_DATA TO USE_.
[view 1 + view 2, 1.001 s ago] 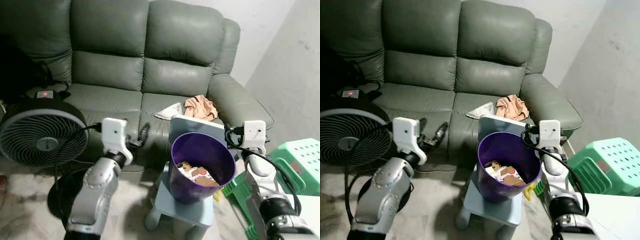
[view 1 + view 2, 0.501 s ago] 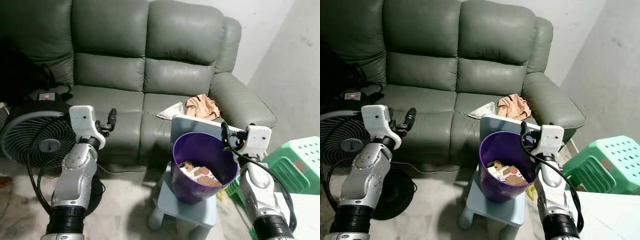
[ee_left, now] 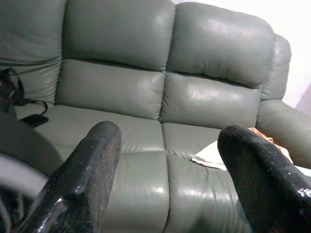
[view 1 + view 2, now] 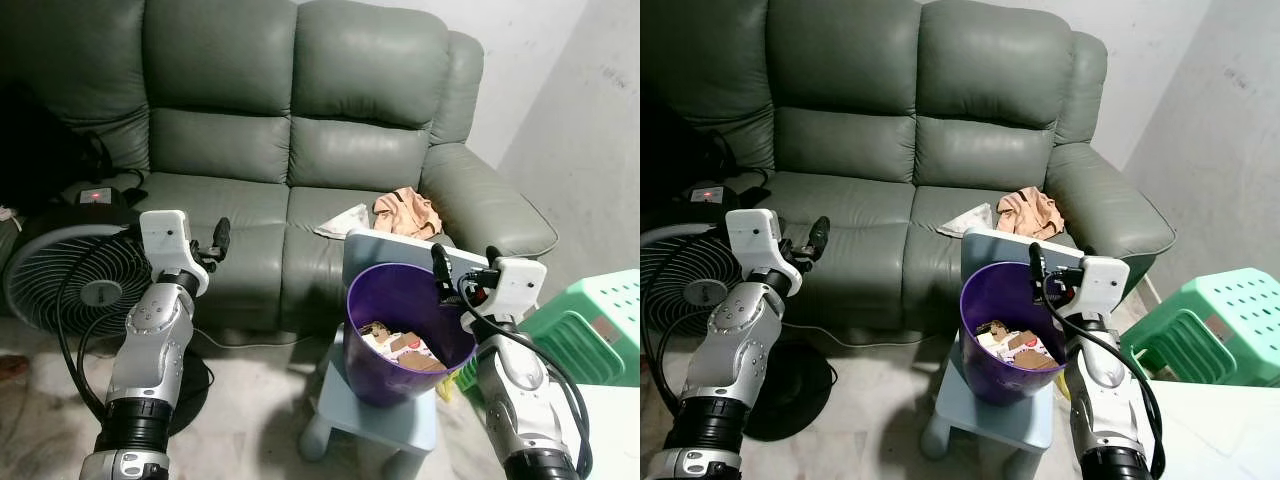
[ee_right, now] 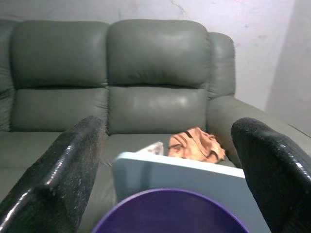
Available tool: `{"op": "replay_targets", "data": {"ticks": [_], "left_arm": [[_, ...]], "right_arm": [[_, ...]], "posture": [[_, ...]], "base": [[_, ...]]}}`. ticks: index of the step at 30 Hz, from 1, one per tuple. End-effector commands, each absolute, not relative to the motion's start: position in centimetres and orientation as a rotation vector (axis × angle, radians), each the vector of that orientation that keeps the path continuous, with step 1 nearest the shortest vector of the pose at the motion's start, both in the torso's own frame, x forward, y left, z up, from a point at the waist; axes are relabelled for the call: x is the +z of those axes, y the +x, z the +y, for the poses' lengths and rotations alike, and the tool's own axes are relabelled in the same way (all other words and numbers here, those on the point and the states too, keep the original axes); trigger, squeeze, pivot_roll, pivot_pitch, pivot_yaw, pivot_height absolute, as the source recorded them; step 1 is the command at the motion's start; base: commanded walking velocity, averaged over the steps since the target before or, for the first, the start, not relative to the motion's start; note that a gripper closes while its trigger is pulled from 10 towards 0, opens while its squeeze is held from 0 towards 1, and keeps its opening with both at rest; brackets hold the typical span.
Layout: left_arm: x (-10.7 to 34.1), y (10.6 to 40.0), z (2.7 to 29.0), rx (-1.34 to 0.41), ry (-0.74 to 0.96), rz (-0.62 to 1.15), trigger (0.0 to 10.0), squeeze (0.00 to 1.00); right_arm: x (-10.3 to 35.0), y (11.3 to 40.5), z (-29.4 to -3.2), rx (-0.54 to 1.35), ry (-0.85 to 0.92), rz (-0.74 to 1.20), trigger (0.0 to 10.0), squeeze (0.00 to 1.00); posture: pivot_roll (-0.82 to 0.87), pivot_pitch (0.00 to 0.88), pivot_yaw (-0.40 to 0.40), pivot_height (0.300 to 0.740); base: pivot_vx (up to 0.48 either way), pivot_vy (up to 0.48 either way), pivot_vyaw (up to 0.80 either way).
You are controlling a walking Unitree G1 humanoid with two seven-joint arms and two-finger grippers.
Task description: Picking trash to rubbish bin
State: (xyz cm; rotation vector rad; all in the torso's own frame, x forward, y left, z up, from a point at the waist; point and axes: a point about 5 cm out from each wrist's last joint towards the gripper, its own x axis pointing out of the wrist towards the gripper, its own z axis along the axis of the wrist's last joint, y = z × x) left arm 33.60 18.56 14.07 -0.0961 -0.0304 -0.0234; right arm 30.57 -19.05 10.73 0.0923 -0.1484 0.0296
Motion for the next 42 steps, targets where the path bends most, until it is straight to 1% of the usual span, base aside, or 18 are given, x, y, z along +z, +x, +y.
{"op": "replay_targets", "data": {"ticks": [1,3,16,34,42], "left_arm": [[14.6,34.0,18.3,-0.029,-0.093,-0.051,10.0,0.0],[14.7,34.1,18.3,-0.028,-0.095,-0.053,10.0,0.0],[14.4,34.2,17.9,-0.043,-0.092,-0.053,10.0,0.0],[14.4,34.5,17.4,-0.069,-0.089,-0.057,10.0,0.0],[14.6,34.5,16.9,-0.11,-0.097,-0.079,10.0,0.0]], "right_arm": [[11.3,30.8,-19.4,0.025,0.092,-0.156,10.0,0.0],[11.4,30.8,-19.4,0.033,0.071,-0.158,10.0,0.0],[10.9,30.5,-19.2,0.026,0.069,-0.134,10.0,0.0],[10.8,30.2,-19.5,0.024,0.06,-0.121,10.0,0.0],[10.7,30.1,-19.4,0.032,0.056,-0.114,10.0,0.0]], "posture": [[0.01,0.0,-0.084,0.74],[0.01,0.0,-0.084,0.74],[-0.01,0.0,-0.077,0.74],[-0.02,0.0,-0.077,0.74],[-0.02,0.0,-0.079,0.74]], "base": [[0.0,0.0,-0.77],[0.0,0.0,-0.77],[0.0,0.0,-0.77],[0.0,0.0,-0.77],[0.0,0.0,-0.77]]}}
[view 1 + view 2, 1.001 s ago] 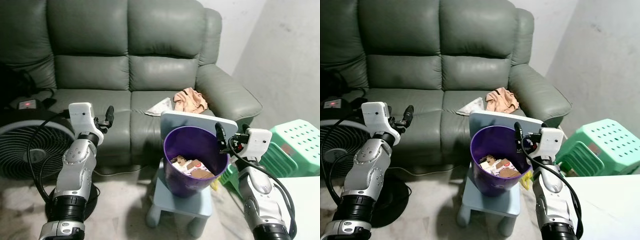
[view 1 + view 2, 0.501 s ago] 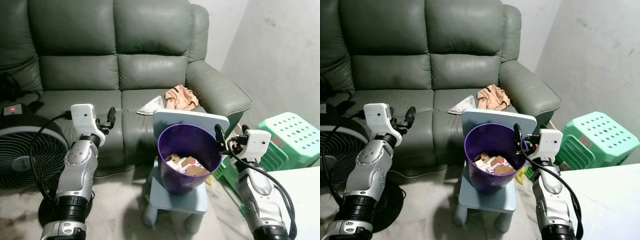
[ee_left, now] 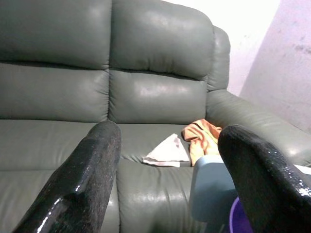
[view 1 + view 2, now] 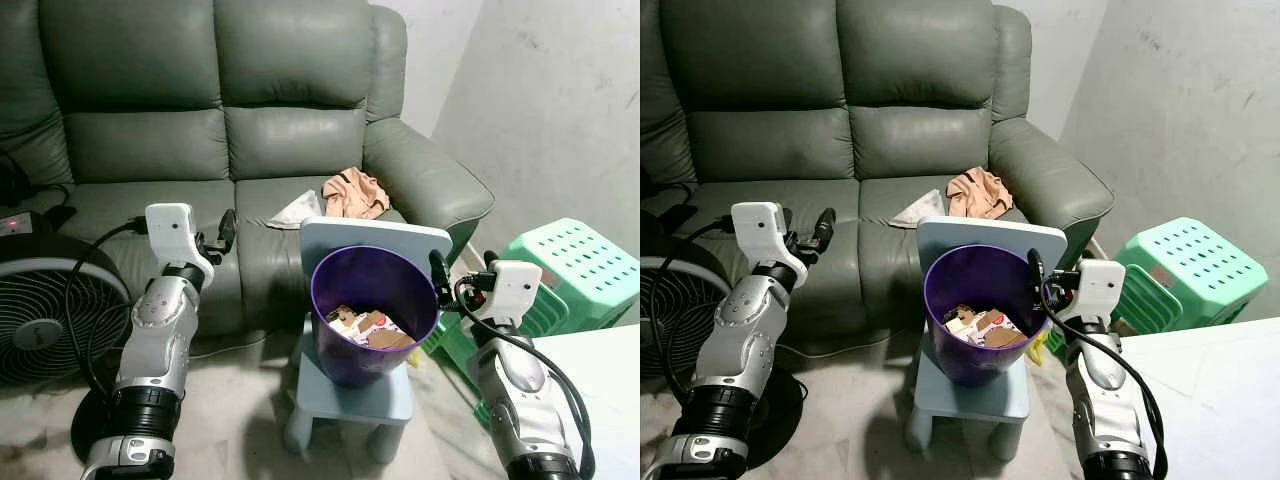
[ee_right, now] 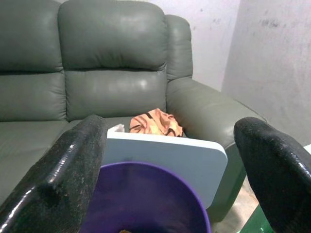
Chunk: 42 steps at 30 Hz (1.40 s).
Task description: Picking trash to rubbish bin
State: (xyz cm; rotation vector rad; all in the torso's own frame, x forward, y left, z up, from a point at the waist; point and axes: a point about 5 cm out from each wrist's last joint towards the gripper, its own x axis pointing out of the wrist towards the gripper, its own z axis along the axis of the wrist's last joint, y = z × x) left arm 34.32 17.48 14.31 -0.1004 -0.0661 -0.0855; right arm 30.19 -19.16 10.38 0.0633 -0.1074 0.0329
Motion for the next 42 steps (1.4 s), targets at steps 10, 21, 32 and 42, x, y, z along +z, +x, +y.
{"op": "replay_targets", "data": {"ticks": [10,21,32,42], "left_arm": [[14.72,34.62,16.69,-0.126,-0.142,-0.089,10.0,0.0],[14.51,34.9,16.65,-0.089,-0.128,-0.064,10.0,0.0],[14.5,35.04,16.5,-0.101,-0.135,-0.063,10.0,0.0],[14.42,34.85,16.34,-0.122,-0.118,-0.072,10.0,0.0]], "right_arm": [[10.62,30.12,-19.23,0.044,0.054,-0.11,10.0,0.0],[10.59,30.07,-19.15,0.052,0.051,-0.105,10.0,0.0],[10.62,30.03,-19.19,0.053,0.05,-0.103,10.0,0.0],[10.56,29.92,-19.0,0.056,0.054,-0.1,10.0,0.0]], "posture": [[-0.02,0.0,-0.082,0.74],[-0.03,0.0,-0.086,0.74],[-0.03,0.0,-0.086,0.74],[-0.03,0.0,-0.084,0.74]], "base": [[0.0,0.185,-0.77],[0.0,0.067,-0.77],[0.0,0.0,-0.77],[0.0,0.0,-0.77]]}}
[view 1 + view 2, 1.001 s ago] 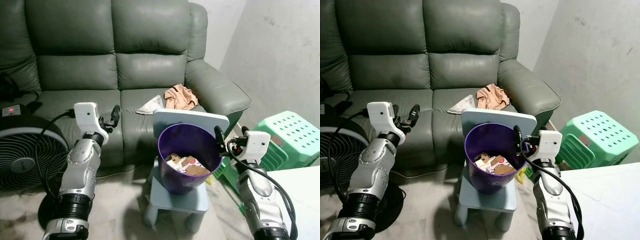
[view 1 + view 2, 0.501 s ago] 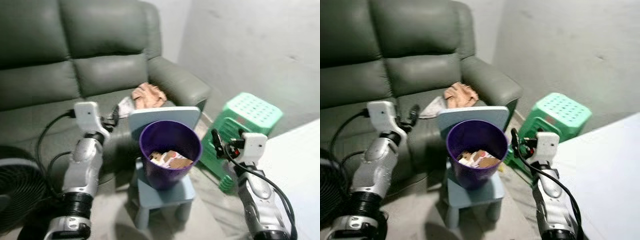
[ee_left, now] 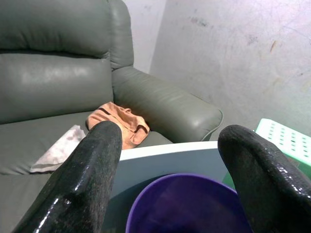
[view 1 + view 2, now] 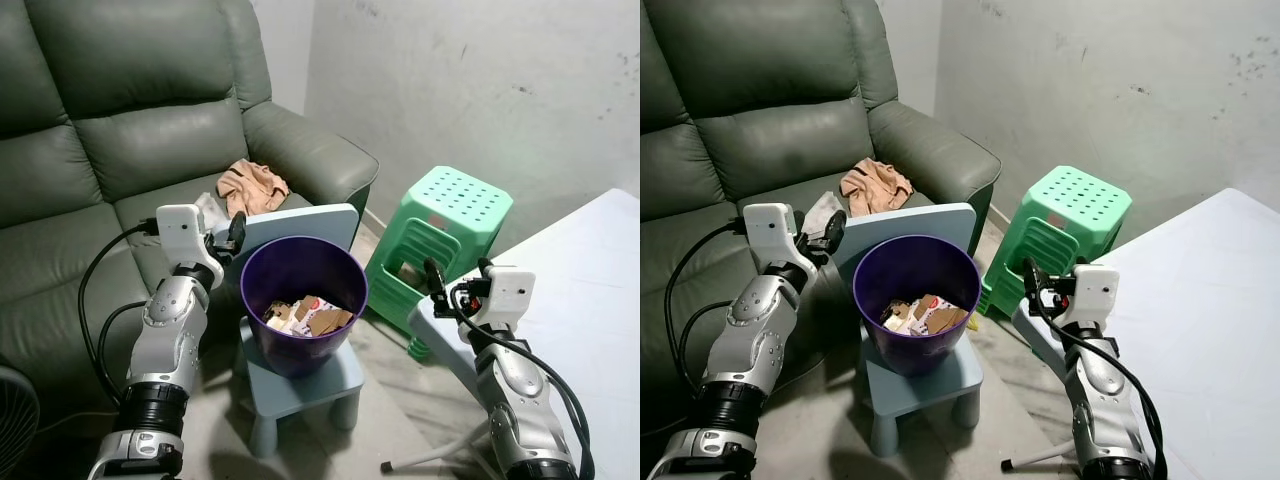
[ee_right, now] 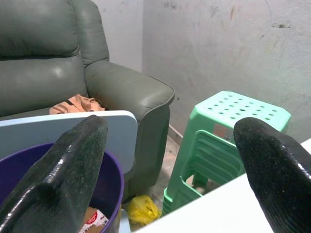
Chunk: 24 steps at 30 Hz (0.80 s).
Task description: Picking trash to rubbish bin
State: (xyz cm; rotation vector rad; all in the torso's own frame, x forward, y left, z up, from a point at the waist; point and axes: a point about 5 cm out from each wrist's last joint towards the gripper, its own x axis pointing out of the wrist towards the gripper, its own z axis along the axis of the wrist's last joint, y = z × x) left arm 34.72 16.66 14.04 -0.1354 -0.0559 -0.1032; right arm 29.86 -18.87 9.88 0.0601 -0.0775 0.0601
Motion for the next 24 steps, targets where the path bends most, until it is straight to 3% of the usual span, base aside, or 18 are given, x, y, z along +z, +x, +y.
{"op": "replay_targets", "data": {"ticks": [1,7,13,24], "left_arm": [[14.41,34.82,16.33,-0.123,-0.122,-0.071,10.0,0.0],[14.53,34.71,16.21,-0.148,-0.09,-0.077,10.0,0.0],[14.38,34.68,16.17,-0.149,-0.102,-0.07,10.0,0.0],[14.08,34.78,16.5,-0.11,-0.129,-0.042,10.0,0.0]], "right_arm": [[10.52,29.87,-19.0,0.056,0.054,-0.098,10.0,0.0],[10.44,29.72,-18.96,0.057,0.054,-0.093,10.0,0.0],[10.44,29.71,-18.84,0.06,0.055,-0.092,10.0,0.0],[10.3,29.52,-18.8,0.06,0.053,-0.083,10.0,0.0]], "posture": [[-0.03,0.0,-0.084,0.74],[-0.03,0.0,-0.083,0.74],[-0.03,0.0,-0.083,0.74],[-0.03,0.0,-0.084,0.74]], "base": [[0.0,0.0,-0.77],[0.0,0.0,-0.77],[0.0,-0.466,-0.77],[0.0,0.0,-0.77]]}}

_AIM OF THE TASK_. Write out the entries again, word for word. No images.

_FINAL ANSWER_.
[view 1 + view 2, 1.001 s ago] 
[view 1 + view 2, 0.501 s ago] 
[ee_left, now] 
[view 1 + view 2, now] 
[ee_right, now] 
Available tool: `{"op": "replay_targets", "data": {"ticks": [_], "left_arm": [[_, ...]], "right_arm": [[_, ...]], "posture": [[_, ...]], "base": [[_, ...]]}}`. ticks: index of the step at 30 Hz, from 1, one per tuple. End-effector commands, each absolute, not relative to the motion's start: position in centimetres and orientation as a rotation vector (axis × angle, radians), each the vector of that orientation that keeps the path continuous, with step 1 nearest the shortest vector of the pose at the motion's start, both in the torso's own frame, x forward, y left, z up, from a point at the waist; axes are relabelled for the call: x is the +z of those axes, y the +x, z the +y, for the poses' lengths and rotations alike, and the tool's own axes are relabelled in the same way (all other words and numbers here, those on the point and the states too, keep the original axes); trigger, squeeze, pivot_roll, pivot_pitch, pivot_yaw, pivot_height absolute, as the source recorded them; step 1 is the command at the motion's start; base: commanded walking velocity, averaged over the steps since the target before or, for the first, the start, not relative to the motion's start; note that a gripper closes while its trigger is pulled from 10 towards 0, opens while its squeeze is held from 0 towards 1, and keeps its opening with both at rest; brackets hold the typical span.
Layout: left_arm: x (-10.7 to 34.1), y (10.6 to 40.0), z (2.7 to 29.0), rx (-1.34 to 0.41), ry (-0.74 to 0.96), rz (-0.62 to 1.15), trigger (0.0 to 10.0), squeeze (0.00 to 1.00); right_arm: x (-10.3 to 35.0), y (11.3 to 40.5), z (-29.4 to -3.2), rx (-0.54 to 1.35), ry (-0.85 to 0.92), rz (-0.74 to 1.20), trigger (0.0 to 10.0), squeeze (0.00 to 1.00); posture: pivot_roll (-0.82 to 0.87), pivot_pitch (0.00 to 0.88), pivot_yaw (-0.40 to 0.40), pivot_height (0.300 to 0.740); base: pivot_vx (up to 0.48 either way), pivot_vy (up to 0.48 either way), pivot_vyaw (up to 0.80 either way).
You are controlling a walking Unitree G1 humanoid with two seven-joint arms and two-finger grippers.
Task description: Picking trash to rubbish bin
State: (xyz cm; rotation vector rad; all in the torso's own frame, x forward, y left, z up, from a point at the waist; point and axes: a point about 5 cm out from each wrist's last joint towards the gripper, its own x axis pointing out of the wrist towards the gripper, its own z axis along the axis of the wrist's last joint, y = z × x) left arm 33.60 18.56 14.07 -0.0961 -0.0304 -0.0234; right arm 30.57 -19.05 10.73 0.0923 -0.1484 0.0296
Motion for the next 42 steps, targets where the path bends most, until it is straight to 1% of the usual span, base aside, or 18 are given, x, y, z along +z, +x, +y.
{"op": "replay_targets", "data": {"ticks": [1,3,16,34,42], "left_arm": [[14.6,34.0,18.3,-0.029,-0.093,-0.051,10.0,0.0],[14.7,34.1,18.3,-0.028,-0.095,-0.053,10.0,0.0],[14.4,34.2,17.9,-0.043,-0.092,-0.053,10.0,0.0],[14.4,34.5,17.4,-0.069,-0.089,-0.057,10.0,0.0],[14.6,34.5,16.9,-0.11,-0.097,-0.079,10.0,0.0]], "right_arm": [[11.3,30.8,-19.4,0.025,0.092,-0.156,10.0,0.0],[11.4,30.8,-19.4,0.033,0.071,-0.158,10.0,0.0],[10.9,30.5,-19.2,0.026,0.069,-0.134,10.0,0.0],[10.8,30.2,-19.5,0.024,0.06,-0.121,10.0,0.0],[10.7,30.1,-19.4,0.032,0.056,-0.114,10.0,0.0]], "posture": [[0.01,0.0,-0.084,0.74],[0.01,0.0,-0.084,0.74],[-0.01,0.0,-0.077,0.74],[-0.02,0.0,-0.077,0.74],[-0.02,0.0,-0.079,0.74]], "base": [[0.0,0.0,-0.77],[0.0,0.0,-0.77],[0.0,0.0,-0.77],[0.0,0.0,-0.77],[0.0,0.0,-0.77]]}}
[view 1 + view 2, 1.001 s ago] 
[view 1 + view 2, 0.501 s ago] 
[ee_left, now] 
[view 1 + view 2, now] 
[ee_right, now] 
Chunk: 42 steps at 30 Hz (1.40 s).
Task description: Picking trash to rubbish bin
State: (xyz cm; rotation vector rad; all in the torso's own frame, x forward, y left, z up, from a point at the waist; point and axes: a point about 5 cm out from each wrist's last joint towards the gripper, its own x axis pointing out of the wrist towards the gripper, its own z axis along the axis of the wrist's last joint, y = z × x) left arm 34.32 17.48 14.31 -0.1004 -0.0661 -0.0855; right arm 30.19 -19.16 10.38 0.0633 -0.1074 0.0329
Motion for the next 42 steps (1.4 s), targets at steps 10, 21, 32 and 42, x, y, z along +z, +x, +y.
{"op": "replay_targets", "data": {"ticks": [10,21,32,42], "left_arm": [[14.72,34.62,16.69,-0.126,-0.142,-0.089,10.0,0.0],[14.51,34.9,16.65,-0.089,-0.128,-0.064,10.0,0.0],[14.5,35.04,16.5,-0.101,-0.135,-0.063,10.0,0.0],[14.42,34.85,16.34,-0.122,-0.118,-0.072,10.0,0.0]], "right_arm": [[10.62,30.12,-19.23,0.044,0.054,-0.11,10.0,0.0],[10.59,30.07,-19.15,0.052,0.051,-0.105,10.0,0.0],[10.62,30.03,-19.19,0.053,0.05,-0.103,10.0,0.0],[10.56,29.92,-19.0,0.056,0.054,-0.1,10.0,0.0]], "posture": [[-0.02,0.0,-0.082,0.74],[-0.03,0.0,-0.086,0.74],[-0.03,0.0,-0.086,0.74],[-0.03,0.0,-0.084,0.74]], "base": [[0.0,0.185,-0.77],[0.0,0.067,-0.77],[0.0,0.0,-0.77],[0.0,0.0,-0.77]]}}
[view 1 + view 2, 1.001 s ago] 
[view 1 + view 2, 0.501 s ago] 
[ee_left, now] 
[view 1 + view 2, now] 
[ee_right, now] 
Chunk: 24 steps at 30 Hz (0.80 s).
Task description: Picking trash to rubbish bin
State: (xyz cm; rotation vector rad; all in the torso's own frame, x forward, y left, z up, from a point at the waist; point and axes: a point about 5 cm out from each wrist's last joint towards the gripper, its own x axis pointing out of the wrist towards the gripper, its own z axis along the axis of the wrist's last joint, y = z × x) left arm 34.72 16.66 14.04 -0.1354 -0.0559 -0.1032; right arm 29.86 -18.87 9.88 0.0601 -0.0775 0.0601
Motion for the next 24 steps, targets where the path bends most, until it is straight to 3% of the usual span, base aside, or 18 are given, x, y, z along +z, +x, +y.
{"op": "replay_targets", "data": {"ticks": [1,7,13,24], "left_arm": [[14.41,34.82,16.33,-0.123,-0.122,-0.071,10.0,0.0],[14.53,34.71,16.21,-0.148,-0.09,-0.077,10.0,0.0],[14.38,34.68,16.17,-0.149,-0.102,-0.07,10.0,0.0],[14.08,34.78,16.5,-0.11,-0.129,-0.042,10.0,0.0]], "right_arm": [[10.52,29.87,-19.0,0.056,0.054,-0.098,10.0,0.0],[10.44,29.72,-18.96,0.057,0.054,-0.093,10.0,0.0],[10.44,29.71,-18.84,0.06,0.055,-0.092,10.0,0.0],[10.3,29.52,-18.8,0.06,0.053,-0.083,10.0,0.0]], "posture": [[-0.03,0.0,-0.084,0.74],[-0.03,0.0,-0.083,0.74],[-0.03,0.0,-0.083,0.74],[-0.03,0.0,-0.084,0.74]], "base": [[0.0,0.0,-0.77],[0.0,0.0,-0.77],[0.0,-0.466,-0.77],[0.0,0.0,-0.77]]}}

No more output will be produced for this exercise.